The public blowback against trying terrorists inside the United States was intense and bipartisan, and the White House retreated from Holder’s plan under fire. But this administration is not one to admit to or learn from its mistakes. In the Ali case, Holder and his subordinates took the risk that they might not succeed in convincing a jury that Ali was himself a pirate because he had provided translation services to a pirate gang. Their gamble backfired when the jury reported its verdict.

What happened makes plain the original wisdom behind military commissions. From the Revolution to World War II, American commanders convened these special military courts to try the enemy for war crimes. George Washington, Andrew Jackson, Abraham Lincoln, and Franklin Roosevelt ordered the use of commissions as part of their responsibility to punish enemy transgressions and to encourage compliance with the rules of civilized warfare. They combine speedy proceedings unencumbered by the years of delay in the peacetime justice system with judges and juries drawn from the officer corps who are specialists in the laws of war. In a WWII decision, Ex Parte Quirin, the Supreme Court unanimously upheld FDR’s choice of military commission to try German spies captured on a sabotage mission within the United States, even though at least one of the defendants may have been born in the country.

But committed to its base’s dislike of Bush anti-terrorism policies, the Obama administration has forsworn the detention of terrorists at Guantanamo Bay and trial by military tribunals. Instead, Holder may have assumed that even if Ali were not convicted, he could be deported from the country as an illegal alien. But our immigration laws permit aliens inside the United States to apply for asylum — even if they have been brought into the country to stand trial. Ali has taken advantage of that opportunity. In all likelihood, his asylum application will take months, if not years, to process. And in the end, he may even prevail. Other terrorists will take note: Even if their plots in the U.S. fail, they can always try their luck with a jury trial and then file for citizenship.

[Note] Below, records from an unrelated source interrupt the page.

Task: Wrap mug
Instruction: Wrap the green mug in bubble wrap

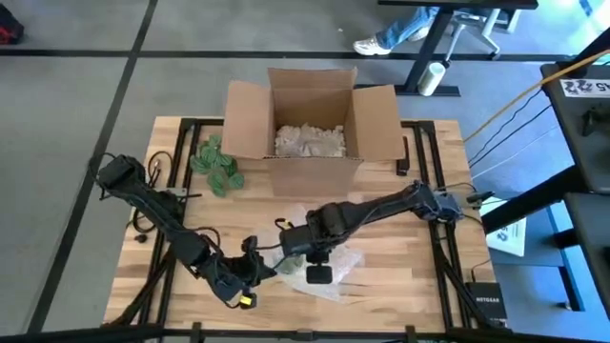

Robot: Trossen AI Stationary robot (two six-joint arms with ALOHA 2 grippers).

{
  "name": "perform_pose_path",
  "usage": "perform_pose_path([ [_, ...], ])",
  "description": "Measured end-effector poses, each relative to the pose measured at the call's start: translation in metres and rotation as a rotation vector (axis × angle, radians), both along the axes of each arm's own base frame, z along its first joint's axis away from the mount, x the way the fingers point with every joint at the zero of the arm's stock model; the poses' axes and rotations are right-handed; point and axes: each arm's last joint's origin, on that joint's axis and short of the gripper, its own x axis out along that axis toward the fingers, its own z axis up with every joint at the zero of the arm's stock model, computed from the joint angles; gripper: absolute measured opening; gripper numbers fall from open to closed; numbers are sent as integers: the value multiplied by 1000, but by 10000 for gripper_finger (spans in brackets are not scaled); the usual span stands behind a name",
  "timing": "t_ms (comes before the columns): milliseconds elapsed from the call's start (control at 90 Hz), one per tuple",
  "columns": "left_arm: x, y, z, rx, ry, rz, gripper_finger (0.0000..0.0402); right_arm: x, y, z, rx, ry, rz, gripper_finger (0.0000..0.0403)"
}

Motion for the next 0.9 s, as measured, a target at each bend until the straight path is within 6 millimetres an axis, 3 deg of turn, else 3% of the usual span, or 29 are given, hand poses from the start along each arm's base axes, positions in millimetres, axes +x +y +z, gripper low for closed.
perform_pose_path([
  [322,-18,-5,16,68,-30,-87,0,2,4,-2,85,19,-37,47],
  [456,-29,-6,14,108,1,-58,0,14,8,0,108,-110,7,47],
  [678,-55,-17,18,167,-56,5,0,31,5,17,-112,-440,-20,47],
  [800,-77,-25,22,187,-114,46,0,23,-2,40,-248,-536,-66,47],
  [900,-97,-28,22,184,-148,86,0,13,-7,49,-281,-519,-73,47],
])
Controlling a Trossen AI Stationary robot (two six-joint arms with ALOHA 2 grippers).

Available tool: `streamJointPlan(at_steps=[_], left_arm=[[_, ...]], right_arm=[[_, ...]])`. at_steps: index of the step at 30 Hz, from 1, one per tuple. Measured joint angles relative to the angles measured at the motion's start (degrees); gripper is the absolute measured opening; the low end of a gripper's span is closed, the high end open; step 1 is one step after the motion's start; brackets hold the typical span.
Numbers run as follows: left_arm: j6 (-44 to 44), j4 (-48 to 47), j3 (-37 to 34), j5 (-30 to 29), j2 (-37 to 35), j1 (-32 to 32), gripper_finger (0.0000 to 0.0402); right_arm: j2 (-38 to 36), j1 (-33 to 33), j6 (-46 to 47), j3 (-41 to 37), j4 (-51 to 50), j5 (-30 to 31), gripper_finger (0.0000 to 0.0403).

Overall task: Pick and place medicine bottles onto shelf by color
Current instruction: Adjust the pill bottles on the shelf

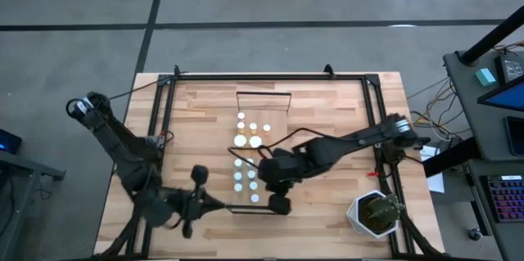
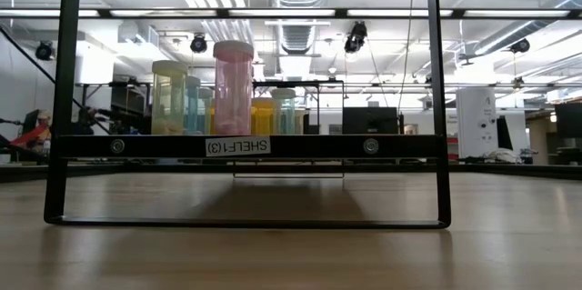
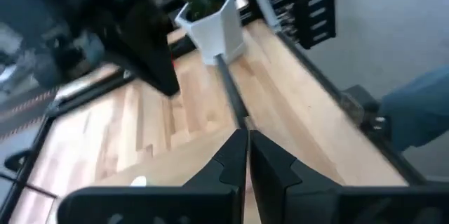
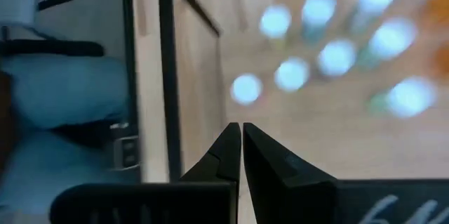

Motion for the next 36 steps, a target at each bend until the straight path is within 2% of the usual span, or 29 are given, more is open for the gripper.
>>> streamJointPlan(at_steps=[3, 5, 10, 15, 27, 36], left_arm=[[0.14, -0.03, 0.05, 5.29, 0.00, 5.19, 0.0000], [0.17, 0.09, 0.05, 9.69, 0.00, 9.34, 0.0000], [2.44, 3.84, -0.04, 19.21, 1.14, 18.83, 0.0000], [4.04, 6.43, -0.04, 30.24, 4.33, 23.19, 0.0000], [4.42, 5.43, -0.06, 31.97, 9.98, 25.80, 0.0000], [9.64, 5.32, -0.01, 31.85, 6.25, 26.07, 0.0000]], right_arm=[[-5.77, 0.79, -6.22, -6.65, 5.28, 5.80, 0.0009], [-9.92, 0.75, -9.53, -12.13, 10.75, 7.57, 0.0009], [-19.01, -1.49, -18.68, -24.23, 26.26, 7.67, 0.0009], [-24.50, -3.09, -23.22, -31.38, 34.64, 7.98, 0.0009], [-29.85, -2.98, -25.52, -43.07, 48.06, 7.65, 0.0009], [-29.83, -2.95, -24.35, -46.51, 54.96, 7.64, 0.0009]])
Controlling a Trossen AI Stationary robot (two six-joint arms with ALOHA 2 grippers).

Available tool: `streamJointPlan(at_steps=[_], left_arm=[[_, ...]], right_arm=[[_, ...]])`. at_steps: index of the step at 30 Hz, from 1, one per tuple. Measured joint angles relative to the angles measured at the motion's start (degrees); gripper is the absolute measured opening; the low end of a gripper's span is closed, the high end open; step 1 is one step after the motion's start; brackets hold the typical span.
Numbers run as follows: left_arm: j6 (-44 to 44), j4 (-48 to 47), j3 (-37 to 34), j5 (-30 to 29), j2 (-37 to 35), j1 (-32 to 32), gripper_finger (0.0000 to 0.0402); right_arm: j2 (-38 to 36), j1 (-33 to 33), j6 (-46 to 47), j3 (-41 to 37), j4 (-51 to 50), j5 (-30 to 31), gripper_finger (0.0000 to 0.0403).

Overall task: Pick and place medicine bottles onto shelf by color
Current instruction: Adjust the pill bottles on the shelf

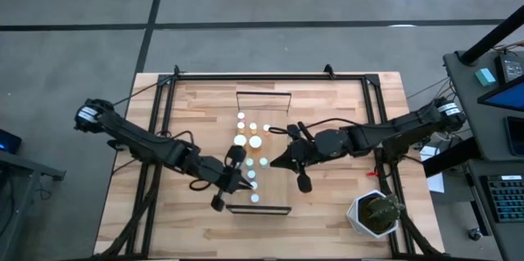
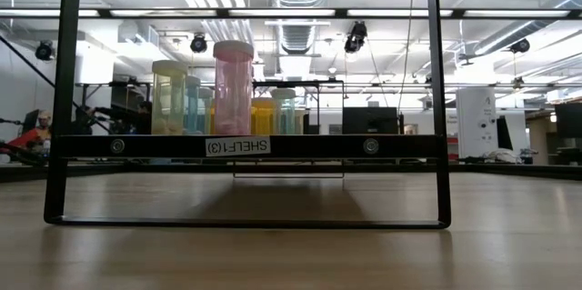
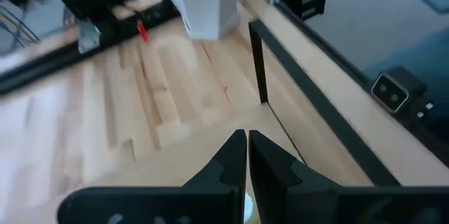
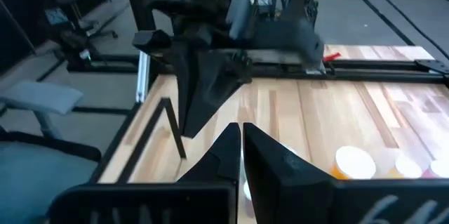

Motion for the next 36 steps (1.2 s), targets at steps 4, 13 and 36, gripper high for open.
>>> streamJointPlan(at_steps=[4, 13, 36], left_arm=[[3.30, -2.24, -0.14, 0.00, -2.92, 0.00, 0.0000], [5.07, -4.08, -0.31, -0.01, -8.17, 0.00, 0.0000], [6.46, -4.49, -1.05, -0.30, -8.98, 0.11, 0.0061]], right_arm=[[0.00, 0.24, 0.47, -1.44, 1.48, 0.01, 0.0009], [-0.01, 0.52, 1.91, -2.98, 3.36, 0.01, 0.0009], [0.77, 0.78, -6.39, -2.82, 3.27, 0.03, 0.0009]])
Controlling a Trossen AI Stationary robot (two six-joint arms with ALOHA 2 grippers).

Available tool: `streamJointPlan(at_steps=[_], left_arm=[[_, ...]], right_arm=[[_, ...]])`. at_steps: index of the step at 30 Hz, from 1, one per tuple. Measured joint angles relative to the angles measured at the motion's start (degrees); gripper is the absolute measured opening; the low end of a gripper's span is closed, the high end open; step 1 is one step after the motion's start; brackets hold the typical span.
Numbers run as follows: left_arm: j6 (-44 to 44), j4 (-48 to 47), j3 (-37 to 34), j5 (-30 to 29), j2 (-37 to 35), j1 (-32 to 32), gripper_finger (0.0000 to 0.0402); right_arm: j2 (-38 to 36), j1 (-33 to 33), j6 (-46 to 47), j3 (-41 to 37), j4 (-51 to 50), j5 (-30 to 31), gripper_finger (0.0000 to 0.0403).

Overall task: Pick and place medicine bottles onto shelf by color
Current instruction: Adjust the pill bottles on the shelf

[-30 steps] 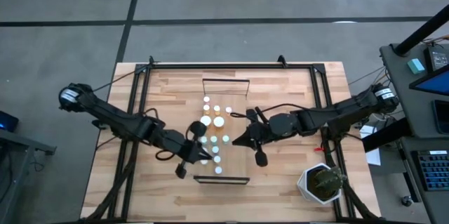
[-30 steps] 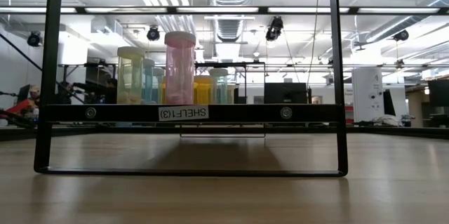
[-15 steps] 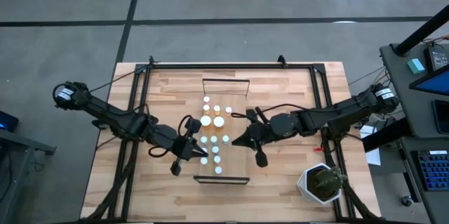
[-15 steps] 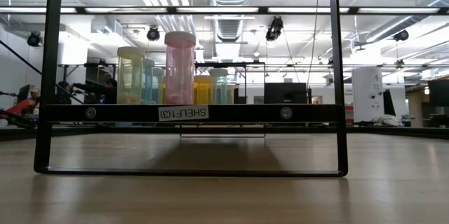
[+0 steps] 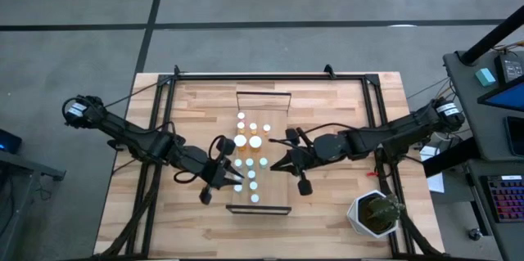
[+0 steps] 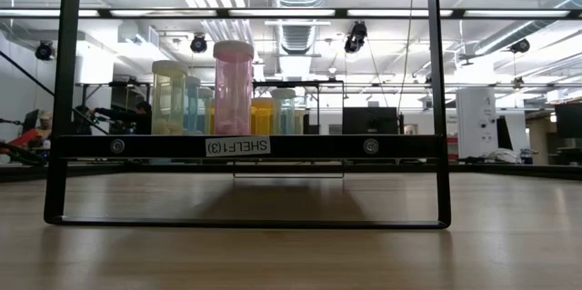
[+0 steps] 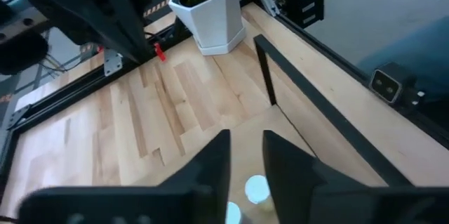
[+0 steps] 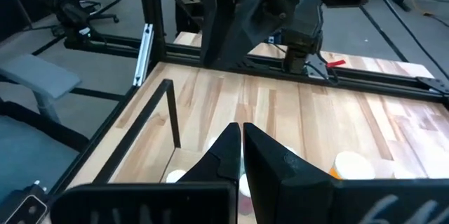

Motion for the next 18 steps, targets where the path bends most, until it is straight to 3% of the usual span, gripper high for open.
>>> streamJointPlan(at_steps=[8, 18], left_arm=[[0.07, 0.01, 0.03, -1.36, 0.00, 0.11, 0.0135], [-1.32, -3.04, 0.76, -1.42, -1.27, 0.09, 0.0144]], right_arm=[[0.44, 0.22, 0.33, -0.02, -0.06, 0.07, 0.0009], [0.76, 0.24, 3.30, -0.02, -0.37, 0.02, 0.0009]])
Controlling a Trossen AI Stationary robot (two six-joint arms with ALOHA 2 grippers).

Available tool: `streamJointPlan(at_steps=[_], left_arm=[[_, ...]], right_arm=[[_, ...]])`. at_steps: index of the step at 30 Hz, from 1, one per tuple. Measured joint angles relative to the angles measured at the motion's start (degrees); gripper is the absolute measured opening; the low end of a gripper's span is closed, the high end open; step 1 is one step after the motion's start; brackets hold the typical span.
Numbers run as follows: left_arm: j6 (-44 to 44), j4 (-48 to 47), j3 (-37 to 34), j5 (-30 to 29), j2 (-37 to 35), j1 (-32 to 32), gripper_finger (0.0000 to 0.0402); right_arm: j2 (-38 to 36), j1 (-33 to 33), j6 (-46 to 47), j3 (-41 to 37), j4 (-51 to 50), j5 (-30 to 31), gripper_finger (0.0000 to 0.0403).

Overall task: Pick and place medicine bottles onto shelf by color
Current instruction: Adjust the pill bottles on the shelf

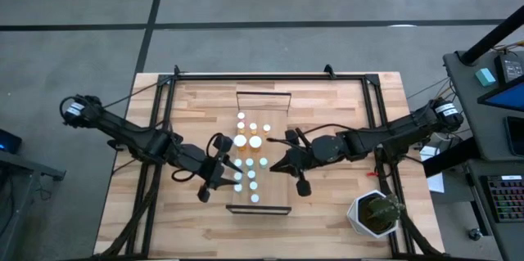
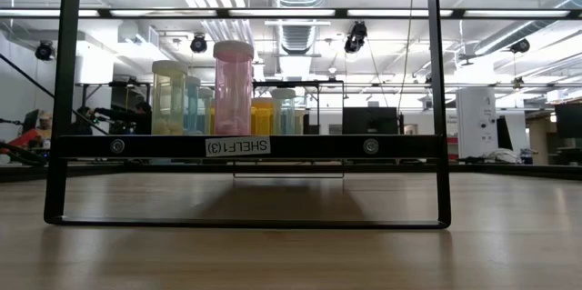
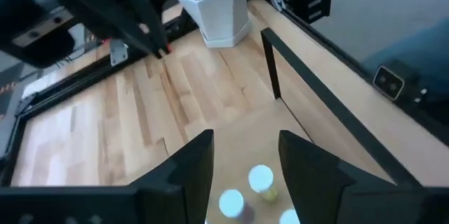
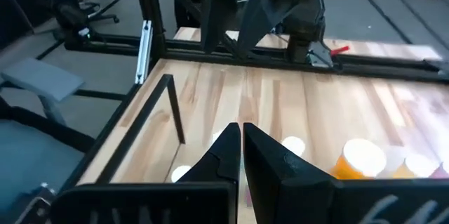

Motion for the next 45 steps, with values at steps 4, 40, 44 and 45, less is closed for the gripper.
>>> streamJointPlan(at_steps=[4, 40, 44, 45], left_arm=[[-2.63, -2.40, 0.03, -0.04, -2.26, -0.37, 0.0144], [-9.26, 0.14, -14.05, -1.48, -15.38, -4.93, 0.0144], [-8.77, 0.14, -14.07, -1.60, -15.93, -4.92, 0.0144], [-8.75, 0.15, -14.09, -1.61, -15.93, -4.92, 0.0144]], right_arm=[[0.27, -0.01, 5.95, 2.62, -5.19, -0.06, 0.0009], [14.67, -1.27, 56.39, 21.97, -30.93, -10.67, 0.0009], [16.19, -1.27, 56.72, 26.31, -32.35, -7.39, 0.0009], [16.93, -1.29, 56.68, 27.72, -33.28, -7.02, 0.0009]])
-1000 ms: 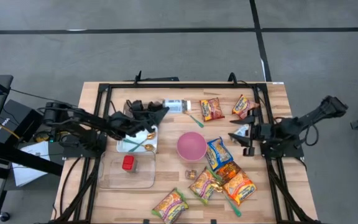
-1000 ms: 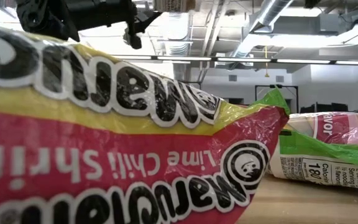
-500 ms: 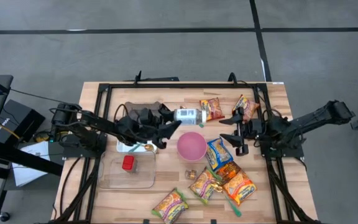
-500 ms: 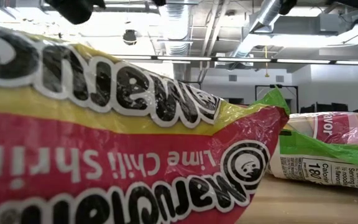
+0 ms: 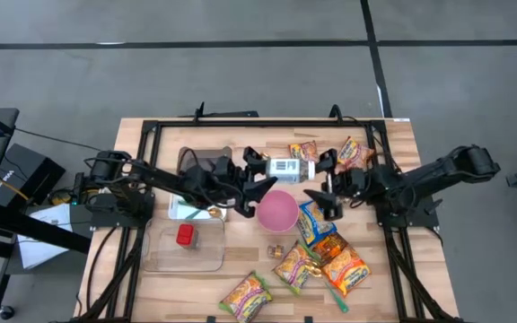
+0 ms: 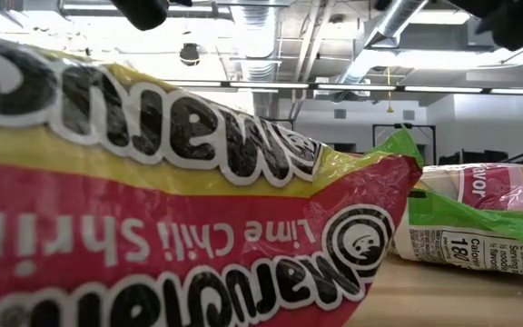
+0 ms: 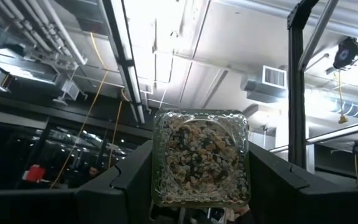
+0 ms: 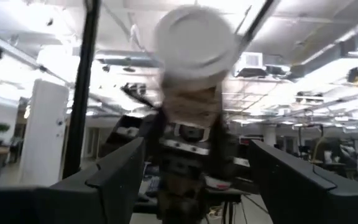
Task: Pick & Place Food Item
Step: Put the white spice bottle into the transparent bin
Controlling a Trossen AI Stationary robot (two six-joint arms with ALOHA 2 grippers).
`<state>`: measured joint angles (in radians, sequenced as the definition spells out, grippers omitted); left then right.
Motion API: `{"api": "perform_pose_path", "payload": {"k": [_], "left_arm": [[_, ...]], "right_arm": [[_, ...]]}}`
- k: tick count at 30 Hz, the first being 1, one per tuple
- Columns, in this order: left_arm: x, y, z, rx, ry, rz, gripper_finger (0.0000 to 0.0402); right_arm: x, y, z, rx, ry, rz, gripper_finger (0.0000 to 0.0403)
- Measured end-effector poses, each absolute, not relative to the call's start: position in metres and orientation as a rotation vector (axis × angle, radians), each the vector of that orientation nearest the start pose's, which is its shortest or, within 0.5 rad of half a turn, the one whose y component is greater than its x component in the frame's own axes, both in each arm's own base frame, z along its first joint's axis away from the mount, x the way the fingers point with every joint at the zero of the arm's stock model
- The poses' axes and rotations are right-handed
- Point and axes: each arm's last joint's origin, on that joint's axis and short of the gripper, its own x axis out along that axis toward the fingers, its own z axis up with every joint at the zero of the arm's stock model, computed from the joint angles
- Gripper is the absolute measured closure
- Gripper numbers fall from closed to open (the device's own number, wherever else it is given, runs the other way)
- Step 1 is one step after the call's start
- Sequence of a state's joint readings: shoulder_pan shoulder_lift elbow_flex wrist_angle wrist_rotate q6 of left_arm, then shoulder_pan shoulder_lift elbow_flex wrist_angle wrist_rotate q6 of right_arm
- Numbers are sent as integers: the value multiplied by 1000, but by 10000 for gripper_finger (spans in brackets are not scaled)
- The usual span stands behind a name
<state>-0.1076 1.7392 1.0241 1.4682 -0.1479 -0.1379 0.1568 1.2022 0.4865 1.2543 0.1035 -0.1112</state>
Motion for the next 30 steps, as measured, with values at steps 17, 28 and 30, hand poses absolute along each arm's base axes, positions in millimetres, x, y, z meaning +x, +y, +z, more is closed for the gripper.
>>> {"api": "perform_pose_path", "payload": {"k": [17,28,30], "left_arm": [[357,-34,316,-184,-748,-102,212],[359,-28,315,-176,-727,-86,212],[359,-28,315,-176,-725,-85,212]], "right_arm": [[259,33,313,-59,-592,26,126],[265,35,330,-50,-596,74,126],[266,34,331,-51,-594,72,126]]}}
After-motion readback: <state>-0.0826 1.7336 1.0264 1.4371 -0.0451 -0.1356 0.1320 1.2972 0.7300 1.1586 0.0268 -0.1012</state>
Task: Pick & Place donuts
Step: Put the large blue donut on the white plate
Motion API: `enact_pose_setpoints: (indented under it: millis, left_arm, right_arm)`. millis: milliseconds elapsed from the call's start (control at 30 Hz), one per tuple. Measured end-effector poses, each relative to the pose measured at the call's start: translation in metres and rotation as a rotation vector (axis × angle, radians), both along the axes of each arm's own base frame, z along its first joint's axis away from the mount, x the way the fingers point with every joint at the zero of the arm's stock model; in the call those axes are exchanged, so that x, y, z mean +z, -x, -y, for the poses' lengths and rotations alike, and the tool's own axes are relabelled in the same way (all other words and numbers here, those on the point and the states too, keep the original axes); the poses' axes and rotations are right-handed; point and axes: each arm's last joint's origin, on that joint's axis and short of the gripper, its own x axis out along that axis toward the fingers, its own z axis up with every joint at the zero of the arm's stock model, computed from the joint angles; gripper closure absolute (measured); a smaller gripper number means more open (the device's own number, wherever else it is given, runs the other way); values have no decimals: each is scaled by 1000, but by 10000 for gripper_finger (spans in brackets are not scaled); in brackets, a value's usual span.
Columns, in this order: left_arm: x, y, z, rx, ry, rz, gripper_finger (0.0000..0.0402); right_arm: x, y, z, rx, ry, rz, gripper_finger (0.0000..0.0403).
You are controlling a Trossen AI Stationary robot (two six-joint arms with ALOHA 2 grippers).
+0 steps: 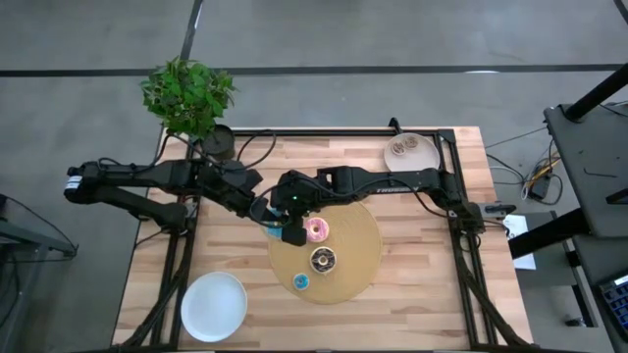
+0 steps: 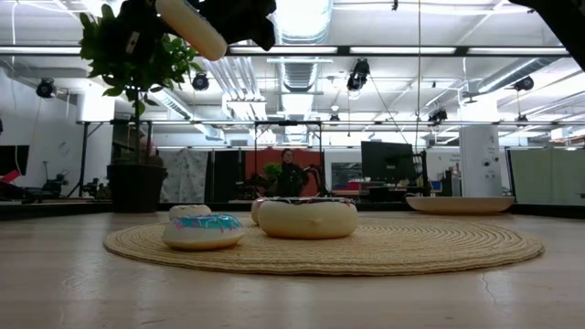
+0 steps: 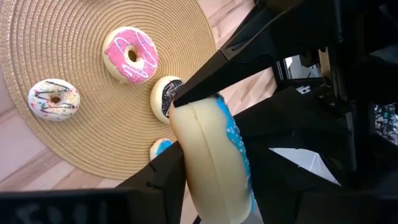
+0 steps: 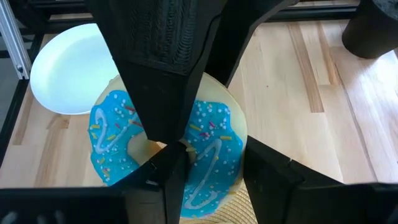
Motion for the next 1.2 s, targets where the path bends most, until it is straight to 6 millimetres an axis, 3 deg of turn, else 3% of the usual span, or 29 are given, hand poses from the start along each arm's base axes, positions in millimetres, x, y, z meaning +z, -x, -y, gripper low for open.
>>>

There is no need for our government to create a public danger of this kind. We should not have to worry about the presence of suspected pirates or terrorists in our midst. The correct course in a case like this would have been to try Ali outside the United States, before a military commission. But the broader problem still remains: President Obama is intent on returning terrorism to our domestic law enforcement and civilian courts for resolution because he believes that — all information to the contrary — the tide of war is receding. Grappling with the metamorphosis of the terrorist into a less intense, more decentralized enemy, however, is no excuse to bring terrorists back home for release.

— Robert Delahunty is professor of law at St. Thomas School of Law. John Yoo is Heller Professor of Law at the University of California, Berkeley, and a visiting scholar at the American Enterprise Institute. They both served in the Justice Department during the George W. Bush administration.